UPDATED 23:15 EST / NOVEMBER 19 2018

APPS

Facebook pledges almost $6 million to train journalists in the UK

In what’s being called a first-of-its-kind project, Facebook Inc. has pledged £4.5 million ($5.7 million) to train journalists in the U.K.

The money will go toward training 80 journalists who will work with local newspapers around the country. Part of what Facebook calls the “Community News Project,” the initiative will be administered by the U.K.’s National Council for the Training of Journalists.

“The goal is to encourage more reporting from towns which have lost their local newspaper and beat reporters,” Facebook said in a press release, adding that the training will be over a period of two years. The journalists will come from a wide range of backgrounds that Facebook said will mirror the communities they’ll be working in.

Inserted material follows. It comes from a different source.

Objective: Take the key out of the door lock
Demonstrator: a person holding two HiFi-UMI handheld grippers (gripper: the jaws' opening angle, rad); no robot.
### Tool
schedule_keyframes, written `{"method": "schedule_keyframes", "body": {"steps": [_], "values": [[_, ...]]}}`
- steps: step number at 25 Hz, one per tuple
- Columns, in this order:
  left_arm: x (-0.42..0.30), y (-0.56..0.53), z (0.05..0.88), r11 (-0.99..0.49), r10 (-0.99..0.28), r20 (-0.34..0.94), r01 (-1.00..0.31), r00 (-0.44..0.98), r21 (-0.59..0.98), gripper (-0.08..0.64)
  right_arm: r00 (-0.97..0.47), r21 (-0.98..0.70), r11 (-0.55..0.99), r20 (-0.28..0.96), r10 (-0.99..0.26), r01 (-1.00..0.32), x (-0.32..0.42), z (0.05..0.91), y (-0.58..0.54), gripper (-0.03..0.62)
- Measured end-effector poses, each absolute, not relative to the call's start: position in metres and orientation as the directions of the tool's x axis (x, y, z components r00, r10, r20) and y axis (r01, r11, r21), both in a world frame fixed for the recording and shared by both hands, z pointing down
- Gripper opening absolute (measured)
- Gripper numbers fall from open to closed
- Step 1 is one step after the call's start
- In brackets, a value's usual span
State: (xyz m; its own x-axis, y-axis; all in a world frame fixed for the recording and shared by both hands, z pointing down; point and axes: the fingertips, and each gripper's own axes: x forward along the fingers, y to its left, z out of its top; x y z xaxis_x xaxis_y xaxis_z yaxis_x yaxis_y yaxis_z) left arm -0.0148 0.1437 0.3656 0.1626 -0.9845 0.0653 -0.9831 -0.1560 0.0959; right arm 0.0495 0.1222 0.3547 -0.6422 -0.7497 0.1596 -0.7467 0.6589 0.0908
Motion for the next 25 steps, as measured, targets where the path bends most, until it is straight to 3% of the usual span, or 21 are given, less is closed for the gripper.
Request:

Facebook also said the budding journos will be “getting right to the heart of those communities, building relationships, and covering those subjects which aren’t necessarily part of the big news agenda, but reflect the everyday lives of people we want to reach.”

Facebook didn’t expressly say it, but the project no doubt stems from criticism the company has faced over its own part in taking out local newspapers. But the tone of the British media writing about the initiative was more or less positive.

Some critics did ask if such a move might make these newspapers overly reliant on Facebook, while others asked what happens when the two years is up. Nonetheless, something needs to be done. It’s reported that from 2005 to 2017, a total of 228 local newspapers closed their doors, with 40 closing in 2017 — though clearly, Facebook is hardly the only cause and perhaps not the main one. Craigslist, for instance, at least in the U.S. helped decimate the classified ads market, a one-time cash cow for local newspapers.

NCTJ Chief Executive Joanne Butcher said she had had a positive experience working with Facebook on the whole. “The view I have is that Facebook is sincere in its hope that this will lead to the creation of more relevant, timely local news,” she told The Guardian. “In terms of our charitable objectives we are there to attract, train, and qualify outstanding journalists.”